一、dataframe操作大全
https://blog.csdn.net/dabokele/article/details/52802150
https://www.jianshu.com/p/009126dec52f
增/刪/改/查/合並/統計與數據處理: https://blog.csdn.net/sinat_26917383/article/details/80500349
spark左外連接:https://blog.csdn.net/iduanyingjie/article/details/57449539
structField、structType、schame:https://blog.csdn.net/legotime/article/details/52643243
dataframe、dataset、sql.dataframe:https://www.cnblogs.com/seaspring/p/5831677.html
創建dataframe:https://blog.csdn.net/shirukai/article/details/81085642
二、dataframe的filter用法
val df = sc.parallelize(Seq(("a", 1), ("a", 2), ("b", 2), ("b", 3), ("c", 1))).toDF("id", "num")
1、對整數類型過濾
(1)邏輯運算符:>, <, ===
df.filter($"num"===2) df.filter($"num">2) df.filter($"num"<2)
或者
df.filter("num=2") df.filter("num>2") df.filter("num<2")
(2)傳遞參數過濾
val ind:Int=2; df.filter($"num"===ind) df.filter($"num">ind) df.filter($"num"<ind)
2、對字符串過濾
df.filter($"id".equalTo("a"))
(1)傳遞參數過濾
val str = s"a" df.filter($"id"equalTo(str))
當dataframe沒有字段名時,可以用默認的字段名[_1, _2, .....]來進行判斷
3、多條件判斷
邏輯連接符 &&(並)、||(或)
df.filter($"num"===2 && $"id".equalTo("a") df.filter($"num"===1 || $"num"===3)
三、DataFrame和DataSet[T]無法使用map的問題:Unable to find encoder for type stored in a Dataset
spark2.0以后的版本采用的是新的分布式數據集DataSet,其中DataFrame是DataSet[Row]的別名形式。
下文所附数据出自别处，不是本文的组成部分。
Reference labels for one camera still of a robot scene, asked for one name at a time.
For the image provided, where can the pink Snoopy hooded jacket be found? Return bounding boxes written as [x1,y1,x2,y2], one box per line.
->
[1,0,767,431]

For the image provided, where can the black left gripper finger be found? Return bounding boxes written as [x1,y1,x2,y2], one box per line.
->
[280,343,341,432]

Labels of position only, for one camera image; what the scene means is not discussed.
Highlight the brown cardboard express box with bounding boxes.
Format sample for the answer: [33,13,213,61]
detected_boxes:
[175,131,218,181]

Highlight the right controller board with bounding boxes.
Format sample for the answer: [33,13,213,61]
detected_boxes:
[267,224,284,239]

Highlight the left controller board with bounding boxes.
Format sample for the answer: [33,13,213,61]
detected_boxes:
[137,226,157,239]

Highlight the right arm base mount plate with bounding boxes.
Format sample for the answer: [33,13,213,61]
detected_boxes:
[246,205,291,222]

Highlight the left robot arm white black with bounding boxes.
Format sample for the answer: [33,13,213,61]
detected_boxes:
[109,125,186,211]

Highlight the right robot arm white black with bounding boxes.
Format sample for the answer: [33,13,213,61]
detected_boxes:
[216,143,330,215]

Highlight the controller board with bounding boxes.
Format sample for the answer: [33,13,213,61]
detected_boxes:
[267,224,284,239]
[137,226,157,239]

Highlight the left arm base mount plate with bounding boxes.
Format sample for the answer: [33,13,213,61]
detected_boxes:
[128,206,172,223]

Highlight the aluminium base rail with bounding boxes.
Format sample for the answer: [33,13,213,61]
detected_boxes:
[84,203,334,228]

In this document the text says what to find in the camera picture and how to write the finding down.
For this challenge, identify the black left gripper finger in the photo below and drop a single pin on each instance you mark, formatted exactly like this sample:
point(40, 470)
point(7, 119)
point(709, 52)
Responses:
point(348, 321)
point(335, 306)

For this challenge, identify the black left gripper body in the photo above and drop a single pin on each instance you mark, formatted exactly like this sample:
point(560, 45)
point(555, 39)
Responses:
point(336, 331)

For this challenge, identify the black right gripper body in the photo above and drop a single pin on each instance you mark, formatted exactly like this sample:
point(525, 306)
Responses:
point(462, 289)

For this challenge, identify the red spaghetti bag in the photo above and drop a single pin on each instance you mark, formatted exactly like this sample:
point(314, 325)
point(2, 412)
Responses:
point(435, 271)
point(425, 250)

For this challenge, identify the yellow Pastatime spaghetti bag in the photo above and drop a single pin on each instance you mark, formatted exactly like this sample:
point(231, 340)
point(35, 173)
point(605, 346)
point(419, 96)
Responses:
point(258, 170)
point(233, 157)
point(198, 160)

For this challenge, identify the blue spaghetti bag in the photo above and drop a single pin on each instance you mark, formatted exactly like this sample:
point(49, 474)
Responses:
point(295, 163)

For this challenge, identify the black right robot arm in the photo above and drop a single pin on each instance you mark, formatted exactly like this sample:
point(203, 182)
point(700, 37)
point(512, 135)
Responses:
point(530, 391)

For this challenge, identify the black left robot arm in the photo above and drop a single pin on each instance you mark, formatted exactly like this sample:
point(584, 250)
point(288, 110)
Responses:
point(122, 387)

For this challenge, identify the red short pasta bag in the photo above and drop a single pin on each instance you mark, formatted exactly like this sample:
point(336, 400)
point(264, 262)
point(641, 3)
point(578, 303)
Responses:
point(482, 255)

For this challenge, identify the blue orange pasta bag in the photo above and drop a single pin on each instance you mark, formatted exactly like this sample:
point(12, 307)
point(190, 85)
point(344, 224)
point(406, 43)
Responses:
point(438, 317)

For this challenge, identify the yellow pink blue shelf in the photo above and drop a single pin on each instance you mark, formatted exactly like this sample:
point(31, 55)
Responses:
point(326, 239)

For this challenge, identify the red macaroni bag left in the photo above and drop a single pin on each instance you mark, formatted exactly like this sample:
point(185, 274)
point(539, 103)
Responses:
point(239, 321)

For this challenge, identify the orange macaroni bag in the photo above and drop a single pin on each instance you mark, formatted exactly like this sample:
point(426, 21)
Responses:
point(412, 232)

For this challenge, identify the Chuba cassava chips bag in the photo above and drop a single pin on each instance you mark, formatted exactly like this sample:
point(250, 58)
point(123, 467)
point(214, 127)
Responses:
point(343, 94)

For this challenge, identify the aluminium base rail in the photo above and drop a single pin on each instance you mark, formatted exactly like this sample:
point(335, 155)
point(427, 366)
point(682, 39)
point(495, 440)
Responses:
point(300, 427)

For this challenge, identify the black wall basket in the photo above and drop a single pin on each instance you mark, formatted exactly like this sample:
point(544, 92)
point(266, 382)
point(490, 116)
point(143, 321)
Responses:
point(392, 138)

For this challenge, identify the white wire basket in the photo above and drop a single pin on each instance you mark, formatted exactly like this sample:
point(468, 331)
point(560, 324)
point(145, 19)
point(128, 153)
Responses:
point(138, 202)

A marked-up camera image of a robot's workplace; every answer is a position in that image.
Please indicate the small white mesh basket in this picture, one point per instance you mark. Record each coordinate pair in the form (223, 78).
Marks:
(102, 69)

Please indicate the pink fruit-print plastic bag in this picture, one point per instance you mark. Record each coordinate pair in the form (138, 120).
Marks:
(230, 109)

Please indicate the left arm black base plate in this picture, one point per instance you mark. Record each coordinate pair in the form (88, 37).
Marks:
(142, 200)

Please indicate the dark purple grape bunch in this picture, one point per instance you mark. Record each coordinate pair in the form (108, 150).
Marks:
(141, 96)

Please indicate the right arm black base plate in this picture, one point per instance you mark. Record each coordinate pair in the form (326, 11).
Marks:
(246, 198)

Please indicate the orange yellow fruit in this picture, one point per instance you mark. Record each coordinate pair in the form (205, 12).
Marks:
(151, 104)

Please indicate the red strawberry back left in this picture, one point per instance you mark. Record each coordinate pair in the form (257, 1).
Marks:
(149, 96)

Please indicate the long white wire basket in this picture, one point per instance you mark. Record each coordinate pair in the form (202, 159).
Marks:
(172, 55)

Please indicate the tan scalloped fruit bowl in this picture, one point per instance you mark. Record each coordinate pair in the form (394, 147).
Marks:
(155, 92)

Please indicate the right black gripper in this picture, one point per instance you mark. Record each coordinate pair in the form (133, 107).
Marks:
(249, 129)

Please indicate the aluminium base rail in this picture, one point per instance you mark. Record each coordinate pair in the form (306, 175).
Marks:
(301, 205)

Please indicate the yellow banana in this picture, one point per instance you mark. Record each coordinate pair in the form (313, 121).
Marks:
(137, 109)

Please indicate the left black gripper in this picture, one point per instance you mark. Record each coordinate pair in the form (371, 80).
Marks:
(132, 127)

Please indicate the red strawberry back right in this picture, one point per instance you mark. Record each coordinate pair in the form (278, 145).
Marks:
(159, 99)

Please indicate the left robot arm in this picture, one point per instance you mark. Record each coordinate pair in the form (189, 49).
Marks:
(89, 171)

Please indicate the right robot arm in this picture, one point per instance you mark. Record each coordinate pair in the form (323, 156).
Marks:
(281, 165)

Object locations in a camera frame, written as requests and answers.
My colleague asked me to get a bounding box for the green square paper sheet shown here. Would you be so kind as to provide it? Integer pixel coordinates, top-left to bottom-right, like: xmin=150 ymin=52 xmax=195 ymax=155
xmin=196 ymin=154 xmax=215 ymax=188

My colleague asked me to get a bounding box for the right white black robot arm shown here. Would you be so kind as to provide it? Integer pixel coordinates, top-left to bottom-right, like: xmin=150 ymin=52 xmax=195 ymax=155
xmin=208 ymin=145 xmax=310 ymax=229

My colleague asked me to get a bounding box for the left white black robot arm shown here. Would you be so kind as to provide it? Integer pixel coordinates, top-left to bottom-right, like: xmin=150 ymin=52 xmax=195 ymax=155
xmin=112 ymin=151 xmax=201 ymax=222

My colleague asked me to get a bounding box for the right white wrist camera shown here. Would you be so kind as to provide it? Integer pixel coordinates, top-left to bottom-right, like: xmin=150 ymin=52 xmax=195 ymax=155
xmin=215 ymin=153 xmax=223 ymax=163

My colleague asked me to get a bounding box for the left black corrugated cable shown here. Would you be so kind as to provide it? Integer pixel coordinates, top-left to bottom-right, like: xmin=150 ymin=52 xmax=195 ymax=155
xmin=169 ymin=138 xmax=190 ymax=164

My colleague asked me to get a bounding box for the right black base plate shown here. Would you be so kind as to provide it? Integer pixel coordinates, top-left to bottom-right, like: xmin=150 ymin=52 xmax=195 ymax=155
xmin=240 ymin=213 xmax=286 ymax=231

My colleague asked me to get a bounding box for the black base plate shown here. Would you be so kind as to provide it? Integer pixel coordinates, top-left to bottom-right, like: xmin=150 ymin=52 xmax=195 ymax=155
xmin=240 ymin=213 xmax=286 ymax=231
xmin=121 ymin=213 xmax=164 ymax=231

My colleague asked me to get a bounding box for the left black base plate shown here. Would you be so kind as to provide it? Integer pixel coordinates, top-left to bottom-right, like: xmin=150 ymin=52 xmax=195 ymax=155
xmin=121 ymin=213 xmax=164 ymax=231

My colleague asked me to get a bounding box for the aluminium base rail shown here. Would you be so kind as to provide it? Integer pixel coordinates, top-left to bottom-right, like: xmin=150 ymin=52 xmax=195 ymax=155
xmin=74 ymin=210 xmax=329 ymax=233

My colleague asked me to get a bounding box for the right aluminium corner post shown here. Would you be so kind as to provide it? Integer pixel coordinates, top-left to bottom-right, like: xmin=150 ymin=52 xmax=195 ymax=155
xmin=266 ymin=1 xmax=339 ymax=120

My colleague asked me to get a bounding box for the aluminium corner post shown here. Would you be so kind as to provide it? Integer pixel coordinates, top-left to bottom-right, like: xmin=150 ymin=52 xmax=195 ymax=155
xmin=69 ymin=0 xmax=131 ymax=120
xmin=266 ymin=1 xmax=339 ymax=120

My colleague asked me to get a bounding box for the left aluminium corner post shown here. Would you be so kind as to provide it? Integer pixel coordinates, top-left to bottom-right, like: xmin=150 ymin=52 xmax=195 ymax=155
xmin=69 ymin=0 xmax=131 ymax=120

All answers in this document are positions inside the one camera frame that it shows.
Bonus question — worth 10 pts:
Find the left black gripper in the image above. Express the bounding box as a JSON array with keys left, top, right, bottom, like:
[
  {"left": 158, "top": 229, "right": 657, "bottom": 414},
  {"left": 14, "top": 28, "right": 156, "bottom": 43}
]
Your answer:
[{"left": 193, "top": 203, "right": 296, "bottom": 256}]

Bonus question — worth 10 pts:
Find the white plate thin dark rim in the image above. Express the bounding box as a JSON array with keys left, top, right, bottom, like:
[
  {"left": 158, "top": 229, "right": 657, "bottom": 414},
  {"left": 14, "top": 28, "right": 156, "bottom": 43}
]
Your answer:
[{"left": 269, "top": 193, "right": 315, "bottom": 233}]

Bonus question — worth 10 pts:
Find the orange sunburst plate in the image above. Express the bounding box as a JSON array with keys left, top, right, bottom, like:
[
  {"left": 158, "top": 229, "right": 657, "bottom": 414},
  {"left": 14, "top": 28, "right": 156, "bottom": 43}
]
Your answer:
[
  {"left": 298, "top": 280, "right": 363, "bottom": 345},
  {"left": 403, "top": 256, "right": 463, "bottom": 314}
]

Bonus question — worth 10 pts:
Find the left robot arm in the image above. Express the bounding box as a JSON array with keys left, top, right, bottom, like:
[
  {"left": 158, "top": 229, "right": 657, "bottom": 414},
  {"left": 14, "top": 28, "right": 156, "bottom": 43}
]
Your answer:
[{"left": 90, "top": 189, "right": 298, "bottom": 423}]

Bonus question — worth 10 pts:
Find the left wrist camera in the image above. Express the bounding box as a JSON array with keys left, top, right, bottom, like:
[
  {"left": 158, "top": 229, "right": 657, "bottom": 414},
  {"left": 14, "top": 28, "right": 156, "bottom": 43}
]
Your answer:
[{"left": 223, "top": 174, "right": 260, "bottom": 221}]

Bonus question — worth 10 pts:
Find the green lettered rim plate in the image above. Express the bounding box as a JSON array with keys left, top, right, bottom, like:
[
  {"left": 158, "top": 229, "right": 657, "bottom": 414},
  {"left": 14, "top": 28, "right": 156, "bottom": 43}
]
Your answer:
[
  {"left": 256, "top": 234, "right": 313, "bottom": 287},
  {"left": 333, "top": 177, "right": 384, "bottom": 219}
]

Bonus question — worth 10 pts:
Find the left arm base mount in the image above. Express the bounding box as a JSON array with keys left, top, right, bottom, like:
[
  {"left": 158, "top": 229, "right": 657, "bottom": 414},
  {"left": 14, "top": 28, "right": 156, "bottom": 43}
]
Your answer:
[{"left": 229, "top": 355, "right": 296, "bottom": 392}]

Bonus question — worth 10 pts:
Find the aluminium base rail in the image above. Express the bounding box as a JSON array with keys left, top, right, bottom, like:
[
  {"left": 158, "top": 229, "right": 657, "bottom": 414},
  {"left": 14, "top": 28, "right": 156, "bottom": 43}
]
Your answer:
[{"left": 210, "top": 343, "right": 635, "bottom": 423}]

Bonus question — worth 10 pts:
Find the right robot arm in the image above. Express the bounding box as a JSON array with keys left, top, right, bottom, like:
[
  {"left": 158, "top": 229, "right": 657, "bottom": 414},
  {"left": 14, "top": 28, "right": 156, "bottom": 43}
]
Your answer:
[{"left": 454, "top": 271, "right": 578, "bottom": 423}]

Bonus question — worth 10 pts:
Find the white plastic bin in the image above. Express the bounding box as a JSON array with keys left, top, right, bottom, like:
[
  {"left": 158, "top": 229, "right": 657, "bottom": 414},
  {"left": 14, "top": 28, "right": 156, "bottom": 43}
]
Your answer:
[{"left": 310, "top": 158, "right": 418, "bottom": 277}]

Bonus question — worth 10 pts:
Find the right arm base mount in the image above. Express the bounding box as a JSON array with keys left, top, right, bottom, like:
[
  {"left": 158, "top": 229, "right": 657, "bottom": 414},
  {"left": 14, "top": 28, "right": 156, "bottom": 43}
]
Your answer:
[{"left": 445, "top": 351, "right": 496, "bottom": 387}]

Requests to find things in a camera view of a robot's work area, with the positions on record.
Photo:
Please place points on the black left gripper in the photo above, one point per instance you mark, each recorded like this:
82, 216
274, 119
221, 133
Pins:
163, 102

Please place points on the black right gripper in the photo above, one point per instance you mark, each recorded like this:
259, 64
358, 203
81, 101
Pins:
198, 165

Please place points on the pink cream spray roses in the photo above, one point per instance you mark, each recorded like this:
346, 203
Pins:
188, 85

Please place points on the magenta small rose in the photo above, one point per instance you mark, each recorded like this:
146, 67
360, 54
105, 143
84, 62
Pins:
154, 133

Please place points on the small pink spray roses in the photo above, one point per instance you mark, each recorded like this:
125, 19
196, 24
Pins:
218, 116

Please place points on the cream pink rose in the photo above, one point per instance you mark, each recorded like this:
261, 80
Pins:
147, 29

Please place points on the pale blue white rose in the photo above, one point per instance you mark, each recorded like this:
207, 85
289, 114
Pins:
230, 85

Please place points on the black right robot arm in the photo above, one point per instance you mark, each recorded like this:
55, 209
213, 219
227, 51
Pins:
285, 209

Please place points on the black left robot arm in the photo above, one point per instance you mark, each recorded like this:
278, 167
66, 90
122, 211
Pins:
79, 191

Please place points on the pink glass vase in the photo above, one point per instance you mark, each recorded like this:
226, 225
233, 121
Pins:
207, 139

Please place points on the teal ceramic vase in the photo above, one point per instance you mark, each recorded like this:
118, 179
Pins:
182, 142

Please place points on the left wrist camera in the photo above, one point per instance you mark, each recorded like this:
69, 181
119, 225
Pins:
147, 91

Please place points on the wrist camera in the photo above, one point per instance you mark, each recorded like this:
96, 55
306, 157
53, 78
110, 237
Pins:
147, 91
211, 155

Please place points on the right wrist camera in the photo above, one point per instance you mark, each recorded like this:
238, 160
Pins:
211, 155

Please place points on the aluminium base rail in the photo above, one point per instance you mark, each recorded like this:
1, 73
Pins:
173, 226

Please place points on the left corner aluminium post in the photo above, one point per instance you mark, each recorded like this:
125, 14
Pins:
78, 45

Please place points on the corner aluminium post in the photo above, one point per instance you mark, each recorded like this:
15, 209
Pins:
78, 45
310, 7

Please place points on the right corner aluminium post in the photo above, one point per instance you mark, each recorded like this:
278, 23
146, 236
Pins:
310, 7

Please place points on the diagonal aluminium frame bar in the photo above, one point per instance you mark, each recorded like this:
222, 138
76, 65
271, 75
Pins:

DataSet數據集在使用sql()時,無法使用map,flatMap等轉換算子的解決辦法:https://blog.51cto.com/9269309/1954540
方法一:要想對dataset進行操作,需要進行相應的encode操作。要進行map操作,要先定義一個Encoder。特別是官網給的例子:
// No pre-defined encoders for Dataset[Map[K,V]], define explicitly
implicit val mapEncoder = org.apache.spark.sql.Encoders.kryo[Map[String, Any]]
// Primitive types and case classes can be also defined as
// implicit val stringIntMapEncoder: Encoder[Map[String, Any]] = ExpressionEncoder()
// row.getValuesMap[T] retrieves multiple columns at once into a Map[String, T]
teenagersDF.map(teenager => teenager.getValuesMap[Any](List("name", "age"))).collect()
// Array(Map("name" -> "Justin", "age" -> 19))
方法二:(不推薦這種方法)為了更簡單一些,dataset也提供了轉化RDD的操作。因此只需要將之前dataframe.map 在中間修改為:dataframe.rdd.map即可。